## GIVEN INFORMATION
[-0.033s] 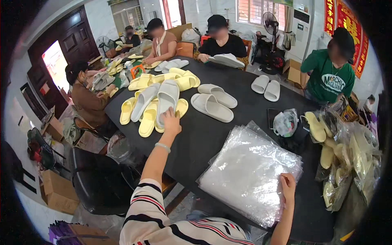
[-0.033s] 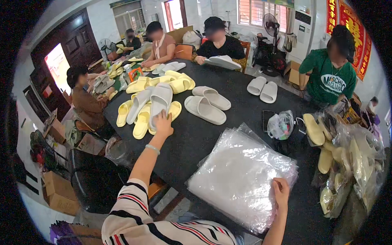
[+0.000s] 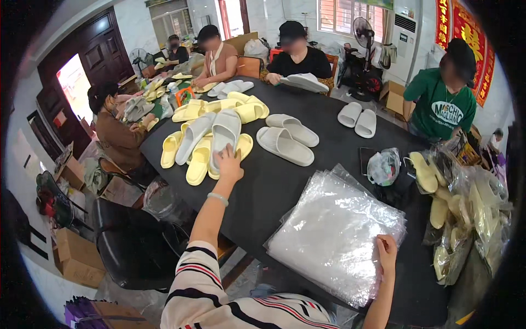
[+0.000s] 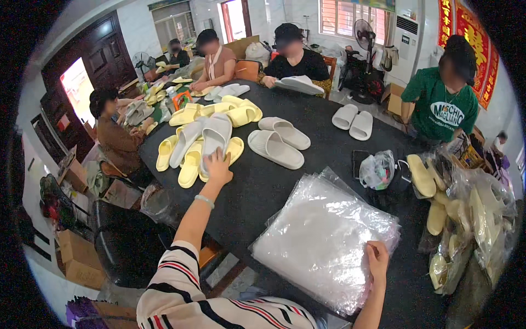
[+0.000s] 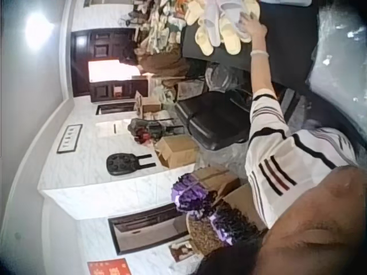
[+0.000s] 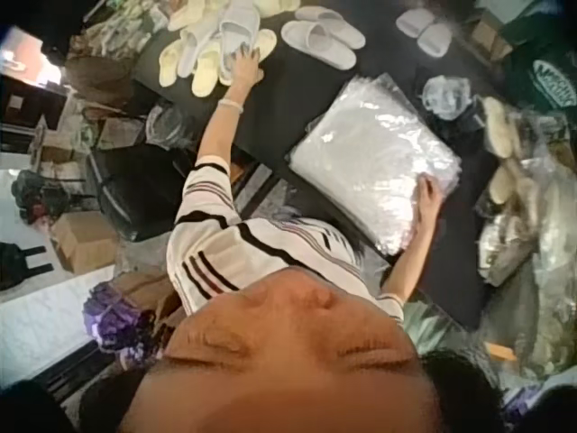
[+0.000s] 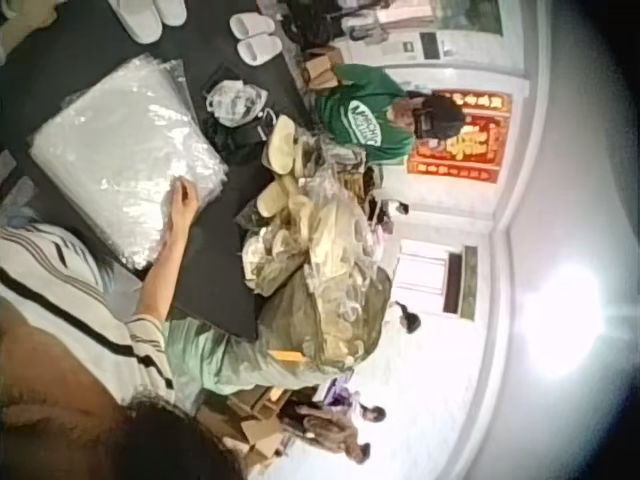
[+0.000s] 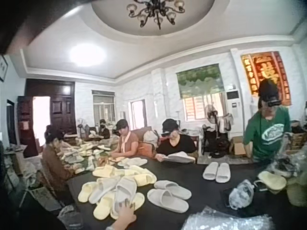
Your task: The person places pairs of yellow and white plastic slippers into clear plastic bags on a table. They repeatedly pick up slippers, insert them into bags, and move the packaged items aside. Other people are visible in the background performing similar tasks.
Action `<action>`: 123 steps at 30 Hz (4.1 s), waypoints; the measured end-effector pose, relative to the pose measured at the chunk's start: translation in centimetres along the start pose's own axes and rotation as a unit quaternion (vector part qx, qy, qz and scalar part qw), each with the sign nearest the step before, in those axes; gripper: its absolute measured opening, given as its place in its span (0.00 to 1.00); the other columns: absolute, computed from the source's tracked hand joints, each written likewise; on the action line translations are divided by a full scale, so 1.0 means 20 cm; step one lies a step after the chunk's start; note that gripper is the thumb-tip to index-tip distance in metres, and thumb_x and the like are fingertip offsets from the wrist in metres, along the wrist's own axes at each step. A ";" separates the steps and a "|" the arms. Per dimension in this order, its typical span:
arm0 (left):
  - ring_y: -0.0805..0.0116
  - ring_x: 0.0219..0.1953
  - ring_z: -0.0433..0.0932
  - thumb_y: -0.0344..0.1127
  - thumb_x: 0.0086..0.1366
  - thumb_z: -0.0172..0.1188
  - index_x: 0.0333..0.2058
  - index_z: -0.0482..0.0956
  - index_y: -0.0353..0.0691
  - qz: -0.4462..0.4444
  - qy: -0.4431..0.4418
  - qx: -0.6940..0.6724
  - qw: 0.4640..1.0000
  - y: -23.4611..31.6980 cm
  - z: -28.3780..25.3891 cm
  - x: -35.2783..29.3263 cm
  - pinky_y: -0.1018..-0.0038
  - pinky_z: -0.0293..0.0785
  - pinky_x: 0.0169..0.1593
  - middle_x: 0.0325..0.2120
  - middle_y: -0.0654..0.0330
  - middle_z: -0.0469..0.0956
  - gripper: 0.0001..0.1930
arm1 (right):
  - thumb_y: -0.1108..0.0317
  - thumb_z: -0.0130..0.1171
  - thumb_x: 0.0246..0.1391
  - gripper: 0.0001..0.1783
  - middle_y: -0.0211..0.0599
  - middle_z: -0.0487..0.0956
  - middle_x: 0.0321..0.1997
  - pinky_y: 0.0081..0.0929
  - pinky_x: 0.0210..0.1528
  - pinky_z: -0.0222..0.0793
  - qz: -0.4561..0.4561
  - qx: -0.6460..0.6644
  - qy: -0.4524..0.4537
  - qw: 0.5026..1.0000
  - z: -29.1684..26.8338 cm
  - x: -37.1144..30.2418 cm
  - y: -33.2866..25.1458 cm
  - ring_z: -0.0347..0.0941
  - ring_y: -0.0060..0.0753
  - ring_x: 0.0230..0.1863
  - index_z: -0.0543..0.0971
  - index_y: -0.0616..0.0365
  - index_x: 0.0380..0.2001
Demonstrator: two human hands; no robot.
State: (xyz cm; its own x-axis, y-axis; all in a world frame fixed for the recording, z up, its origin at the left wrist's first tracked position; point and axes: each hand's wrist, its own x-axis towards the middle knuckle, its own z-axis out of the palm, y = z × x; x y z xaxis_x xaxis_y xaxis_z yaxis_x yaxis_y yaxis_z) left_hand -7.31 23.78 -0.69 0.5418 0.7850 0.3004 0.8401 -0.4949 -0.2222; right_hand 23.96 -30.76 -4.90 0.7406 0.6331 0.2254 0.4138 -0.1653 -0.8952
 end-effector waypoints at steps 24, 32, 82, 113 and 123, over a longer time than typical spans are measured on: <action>0.54 0.71 0.49 0.36 0.51 0.67 0.66 0.61 0.64 -0.140 -0.041 0.076 0.986 -0.66 0.36 0.41 0.40 0.40 0.68 0.69 0.58 0.52 0.42 | 0.76 0.61 0.53 0.02 0.33 0.79 0.32 0.21 0.37 0.67 -0.002 -0.019 0.060 0.998 0.03 0.00 0.06 0.72 0.23 0.34 0.81 0.63 0.31; 0.42 0.66 0.56 0.33 0.54 0.67 0.63 0.63 0.39 0.148 0.149 -0.404 0.890 0.25 0.02 -0.06 0.53 0.52 0.66 0.65 0.41 0.54 0.37 | 0.69 0.62 0.56 0.17 0.37 0.77 0.52 0.26 0.56 0.67 0.107 0.150 -0.096 0.978 -0.18 0.03 -0.09 0.72 0.26 0.52 0.77 0.61 0.49; 0.48 0.71 0.48 0.71 0.59 0.48 0.66 0.61 0.48 0.401 -0.040 -0.264 0.876 1.08 -0.41 -0.86 0.43 0.34 0.69 0.68 0.49 0.54 0.43 | 0.44 0.53 0.57 0.34 0.33 0.63 0.70 0.50 0.71 0.46 -0.238 -0.411 -0.262 0.840 0.38 -0.55 -0.54 0.55 0.38 0.72 0.65 0.42 0.65; 0.48 0.71 0.49 0.67 0.58 0.55 0.66 0.62 0.48 0.402 -0.044 -0.260 0.877 1.09 -0.39 -0.88 0.46 0.32 0.70 0.68 0.48 0.55 0.43 | 0.50 0.50 0.65 0.29 0.33 0.67 0.66 0.37 0.66 0.53 -0.014 0.375 0.364 0.852 -0.92 0.23 -0.09 0.61 0.29 0.67 0.66 0.53 0.63; 0.49 0.70 0.50 0.67 0.57 0.55 0.65 0.63 0.47 0.398 -0.038 -0.261 0.879 1.10 -0.39 -0.88 0.45 0.32 0.70 0.67 0.49 0.57 0.43 | 0.47 0.35 0.69 0.35 0.50 0.57 0.71 0.47 0.69 0.51 -0.147 0.330 0.138 0.922 -0.80 -0.02 -0.84 0.53 0.48 0.71 0.56 0.61 0.68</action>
State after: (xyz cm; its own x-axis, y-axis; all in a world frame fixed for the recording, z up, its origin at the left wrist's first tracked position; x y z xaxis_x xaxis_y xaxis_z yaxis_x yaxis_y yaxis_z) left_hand 1.87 -3.89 -3.62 0.9763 0.1257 0.1759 0.1040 -0.9864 0.1277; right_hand 25.16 -40.40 16.16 0.7925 0.3455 0.5025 0.2722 0.5369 -0.7985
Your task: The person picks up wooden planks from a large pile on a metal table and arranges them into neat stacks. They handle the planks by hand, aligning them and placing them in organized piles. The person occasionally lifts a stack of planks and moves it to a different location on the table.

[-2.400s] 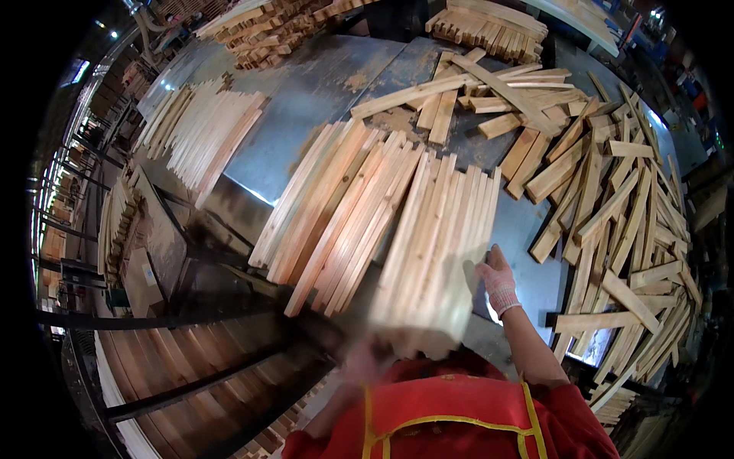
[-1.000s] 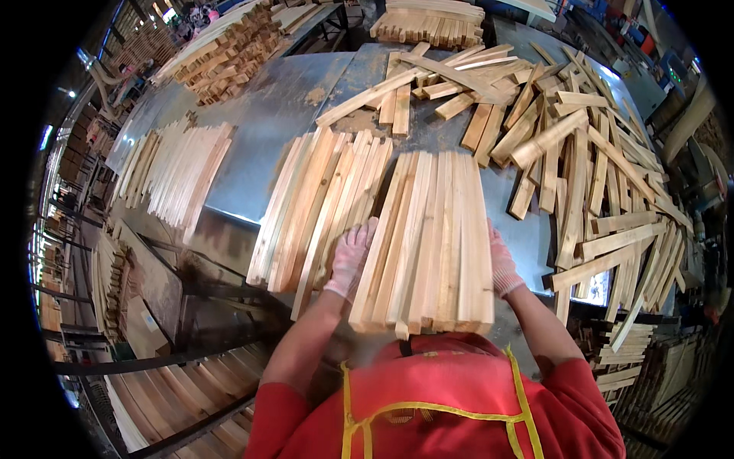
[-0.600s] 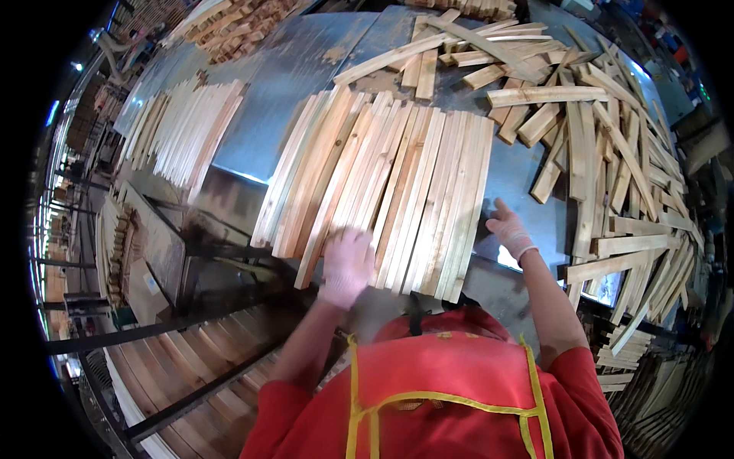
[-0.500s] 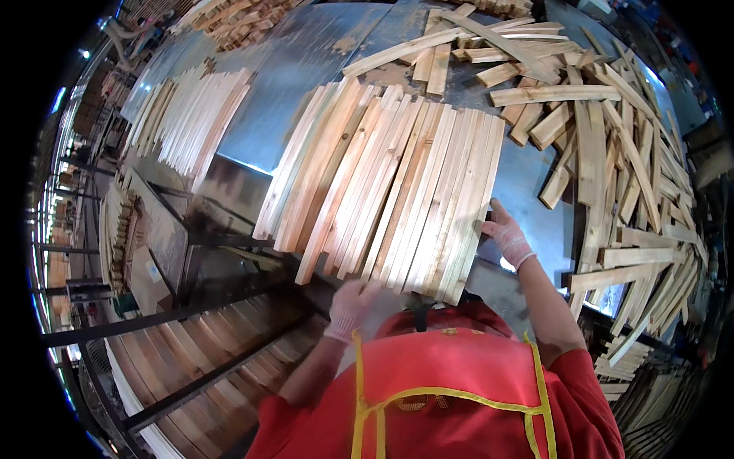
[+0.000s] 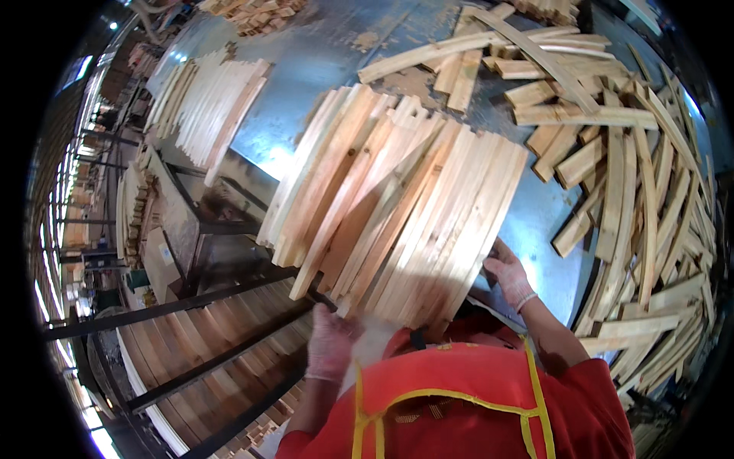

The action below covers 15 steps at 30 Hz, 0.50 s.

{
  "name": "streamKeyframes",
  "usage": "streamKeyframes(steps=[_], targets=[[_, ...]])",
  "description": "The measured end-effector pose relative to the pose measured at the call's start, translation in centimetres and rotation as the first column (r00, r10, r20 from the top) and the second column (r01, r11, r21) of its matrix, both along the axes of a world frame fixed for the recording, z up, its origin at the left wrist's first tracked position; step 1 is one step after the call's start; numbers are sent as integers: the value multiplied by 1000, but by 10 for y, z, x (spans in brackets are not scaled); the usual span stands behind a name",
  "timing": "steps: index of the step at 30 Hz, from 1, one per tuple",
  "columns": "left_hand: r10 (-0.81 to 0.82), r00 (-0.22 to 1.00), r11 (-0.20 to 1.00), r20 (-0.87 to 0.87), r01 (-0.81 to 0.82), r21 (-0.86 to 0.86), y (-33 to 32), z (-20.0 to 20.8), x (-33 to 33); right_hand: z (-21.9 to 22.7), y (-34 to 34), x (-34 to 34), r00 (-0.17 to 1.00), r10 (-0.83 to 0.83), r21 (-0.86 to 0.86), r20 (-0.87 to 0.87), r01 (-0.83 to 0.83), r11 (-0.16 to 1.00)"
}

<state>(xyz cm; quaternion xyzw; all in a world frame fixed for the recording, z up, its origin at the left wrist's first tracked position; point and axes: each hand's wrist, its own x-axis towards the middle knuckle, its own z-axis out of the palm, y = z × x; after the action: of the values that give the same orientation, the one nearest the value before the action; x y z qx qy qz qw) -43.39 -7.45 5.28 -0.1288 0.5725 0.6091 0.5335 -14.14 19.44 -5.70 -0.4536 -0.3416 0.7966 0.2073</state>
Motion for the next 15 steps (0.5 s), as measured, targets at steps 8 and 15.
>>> streamKeyframes(steps=[8,15], targets=[[-845,250,464,-472,780,-419,154,8,-39,14,20,-10,961,245,57,128,-254,965],[-724,-472,451,-503,228,-863,134,-1,-62,-11,48,-14,637,357,213,683,-641,737]])
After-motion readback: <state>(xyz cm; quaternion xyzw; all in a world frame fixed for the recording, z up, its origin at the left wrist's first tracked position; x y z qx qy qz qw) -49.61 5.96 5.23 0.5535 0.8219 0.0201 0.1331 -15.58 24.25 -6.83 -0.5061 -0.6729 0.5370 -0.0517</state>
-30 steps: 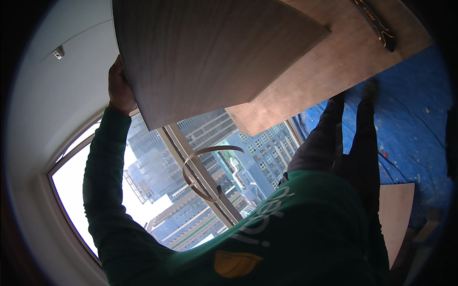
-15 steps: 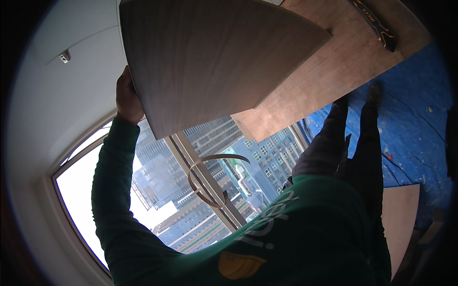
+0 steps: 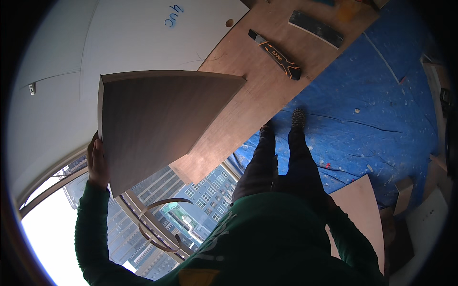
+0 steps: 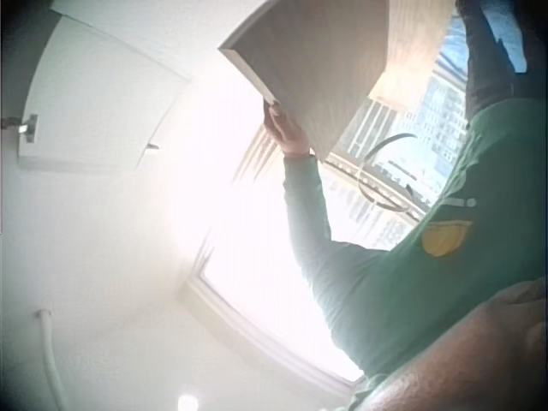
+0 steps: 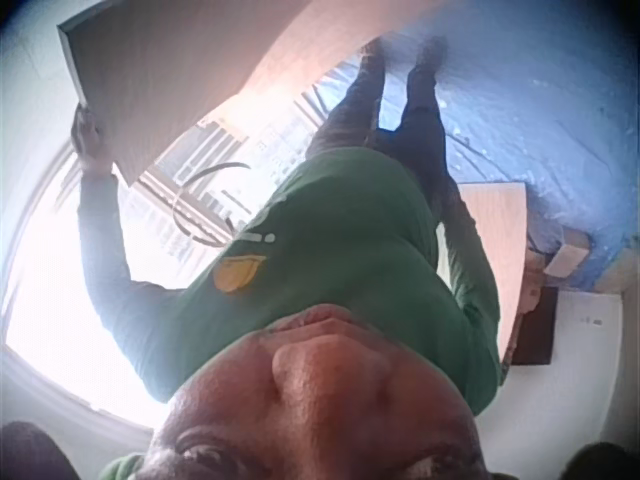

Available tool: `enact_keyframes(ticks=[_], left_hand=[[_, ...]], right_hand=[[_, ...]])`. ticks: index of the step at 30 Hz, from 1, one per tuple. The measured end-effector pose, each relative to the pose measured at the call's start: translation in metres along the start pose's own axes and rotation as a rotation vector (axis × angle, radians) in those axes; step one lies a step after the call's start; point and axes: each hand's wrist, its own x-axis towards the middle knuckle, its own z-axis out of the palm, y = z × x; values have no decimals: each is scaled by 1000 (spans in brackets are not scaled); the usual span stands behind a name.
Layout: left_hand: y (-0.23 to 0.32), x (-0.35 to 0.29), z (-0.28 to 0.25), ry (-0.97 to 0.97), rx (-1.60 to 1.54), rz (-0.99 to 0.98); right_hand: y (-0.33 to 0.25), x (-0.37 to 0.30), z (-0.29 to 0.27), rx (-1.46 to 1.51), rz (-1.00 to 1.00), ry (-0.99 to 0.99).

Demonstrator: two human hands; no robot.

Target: The person assembles a wooden cabinet by aligning and joining panels. They use a utility knife to trim edges and a hammer to tap pieces into place, then fit a curved door panel onto the frame. The work occurs on a protected floor surface in a room with a large window.

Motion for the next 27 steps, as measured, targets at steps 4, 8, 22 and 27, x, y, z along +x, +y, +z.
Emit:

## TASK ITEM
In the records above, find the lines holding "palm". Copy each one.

## RESPONSE TO THE TASK
State: (xyz cm; its own x-axis, y-axis; all in a world frame fixed for the recording, z up, its origin at the left wrist's first tracked position; point and axes: each hand's wrist, its own x-axis towards the middle knuckle, its own z-axis out of the palm, y = z × x; x y z xaxis_x xaxis_y xaxis_z yaxis_x yaxis_y yaxis_z) left_hand -7.31 23.78 -0.69 0.5418 0.7850 0.3004 0.8401 -0.4949 -0.2222; right_hand 23.96 -30.76 -4.90 0.7406 0.6331 0.2254 0.4138 -0.1653 -0.8952
<state>(xyz cm; quaternion xyzw; all in a world frame fixed for the recording, z up, its origin at the left wrist's first tracked position; point and axes: each hand's wrist, its own x-axis towards the middle knuckle, its own z-axis out of the palm, y = z × x; after the action: of the values that give the same orientation, the one nearest the value before the action; x y z qx qy qz qw) -43.39 -7.45 5.28 -0.1288 0.5725 0.6091 0.5335 -14.14 19.44 -5.70 -0.4536 -0.3416 0.7966 0.2073</state>
Available tool: `enact_keyframes(ticks=[_], left_hand=[[_, ...]], right_hand=[[_, ...]])`. ticks: index of the step at 30 Hz, from 1, one per tuple. The measured end-effector pose, each relative to the pose measured at the call's start: translation in metres along the start pose's own axes and rotation as a rotation vector (axis × angle, radians) in those axes; step one lies a step after the call's start; point and axes: each hand's wrist, its own x-axis towards the middle knuckle, its own z-axis out of the palm, y = z × x; values have no decimals: each is scaled by 1000 (spans in brackets are not scaled); the usual span stands behind a name.

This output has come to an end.